Code signing and the use of digital certificates are fundamental to the concept of trust in the modern technology world.
Specifically code signing, which is used to verify the identity of a program's developer and its origin. Like many X.509 certificates, code signing certificates come in standard and extended validation (EV) forms.
By code signing a program, developers are simply attaching their digital certificate. Code signing certificates use public key cryptography, the same technology used by other types of digital certificates. This approach can be used in operating systems of many types of platforms, from mobile to desktop. You can find them for Microsoft's Windows, Apple's Mac OS X, Linux, and even iOS and Android. They can even be found in IoT devices. Embedding these certificates into a program's source code is an important aspect of security and trust in any software development.
How to implement code signing
Achieving this requires a unique private key - one that is properly hashed so that the encryption/decryption handshake cannot be easily defeated. In public key cryptography, the combination of public and private keys is at the heart of the process, allowing communication without access.
After a new key pair is generated using a public key infrastructure (PKI), the public key is sent to a certificate authority (CA), which verifies the developer's identity and affixes its own public key to the code signing certificate. The certificate and code are sent back to the original developer who requested the certificate.
Now that developers have a code signing certificate and encryption key pair, they must hash the software's code before encrypting and signing it. Hashing is a program in which a hash function is used to convert code into an arbitrary fixed value. The output of the hash, called the digest, is then encrypted with the private key. Next, developers combine this digest with a code-signing certificate and a hash function to create something called a signature block, which basically combines all of the above items into a piece of code that can be easily inserted into software.
The importance of protection
The biggest problem with code signing is protecting the private code signing key associated with the certificate. If one key is compromised, the certificate loses trust and value, compromising the software you sign.
Many organizations protect themselves with security vaults and hardware security modules (HSMs) to increase the security of their private keys. Other organizations use Certificate Manager to automate and secure the lifecycle management of all code signing certificates. One example of this is the Sectigo certificate manager. Using a certificate manager can go a long way toward promoting the integrity of private keys and other cryptographic assets.
What does code signing prevent?
Simply put, code signing prevents malware and other malicious code from being introduced to an end user's system under the guise of benign files or events such as Windows updates. It does this by allowing users to verify that the file being downloaded is indeed from the originator and not a malicious actor. This reinforces the concept of trust within the system, allowing developers to assure end users who download software that the source can be trusted and is safe.
EV Code Signing Certificates provide additional security guarantees. They require keys to be stored in high-assurance hardware compliant with FIPS140-2 or above. There are USB tokens that fulfill this requirement and add another layer of protection via a PIN code.

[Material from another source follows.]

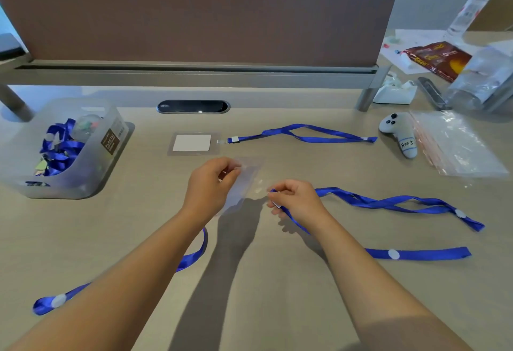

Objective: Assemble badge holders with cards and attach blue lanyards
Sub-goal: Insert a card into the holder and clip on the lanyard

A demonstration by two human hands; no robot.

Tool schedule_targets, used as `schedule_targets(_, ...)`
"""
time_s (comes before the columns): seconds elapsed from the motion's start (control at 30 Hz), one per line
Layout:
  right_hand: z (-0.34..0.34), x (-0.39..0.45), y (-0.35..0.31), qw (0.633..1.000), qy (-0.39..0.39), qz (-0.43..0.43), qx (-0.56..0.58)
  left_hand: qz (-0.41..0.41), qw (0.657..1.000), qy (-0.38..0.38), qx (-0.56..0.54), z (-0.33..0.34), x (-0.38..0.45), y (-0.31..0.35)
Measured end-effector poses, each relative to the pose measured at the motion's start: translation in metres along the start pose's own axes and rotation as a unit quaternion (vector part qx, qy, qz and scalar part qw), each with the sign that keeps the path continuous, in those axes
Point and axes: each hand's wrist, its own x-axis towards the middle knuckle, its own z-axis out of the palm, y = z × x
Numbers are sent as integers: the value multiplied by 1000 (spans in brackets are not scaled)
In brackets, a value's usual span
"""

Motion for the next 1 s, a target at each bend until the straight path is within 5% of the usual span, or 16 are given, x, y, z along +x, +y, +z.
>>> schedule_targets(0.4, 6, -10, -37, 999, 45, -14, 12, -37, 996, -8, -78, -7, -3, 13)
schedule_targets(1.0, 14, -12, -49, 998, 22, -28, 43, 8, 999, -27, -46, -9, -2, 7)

Alternatively, you can store the keys in your organization's hardware security module (HSM).
Research from Georgia Tech's Cyber Forensics Innovation Lab shows that the issuance and use of Extended Validation (EV) TLS/SSL certificates provides a 99.99% probability of protection against phishing attacks and abuse.
An easy way to protect your keys
There are many ways to protect code signing keys, including:
Separate your test and release signing keys
Test environments are messy and busy, but, since they are internal, test signing keys generally don't need to be as deeply protected as your release signing keys. In fact, many organizations use self-signed certificates or untrusted certificate authorities in test environments for this reason. Separating testing and release signing keys prevents developers from using one code signing key during the development phase and then releasing software with it. However, using separate test and release keys requires that any test installer be clearly marked to avoid it being pushed to customers.
Take Revocation Seriously
Revocation certificates are one of the most important parts of keeping track of your code signing keys. If vulnerabilities are discovered during the code signing process, or private keys are exposed, the keys and certificates associated with them need to be revoked and reissued to properly ensure trust in the system.
time is your friend
Code signing certificates expire just like other digital certificates. This doesn't mean that information signed with that certificate is invalid, but it does mean that when the system checks the code signature for comparison, it will recognize that it has expired and give the end user an error message. These alerts, which occur whenever the timestamp has expired, can be bypassed, but they damage the customer's reputation and trust in the brand. These expiration dates enforce the discipline of continuing to renew certificates, ensuring that certificates in released code are hashed using the latest cryptographic methods and have not been compromised through cryptographic vulnerabilities.
Best Practices for Code Signing
Code signing does not make software completely immune to misuse, tampering, or malicious intent. There is a large human element in the process of handling private keys. Code signing should be a collaborative responsibility between security and development teams to achieve a common goal and protect keys without disruption.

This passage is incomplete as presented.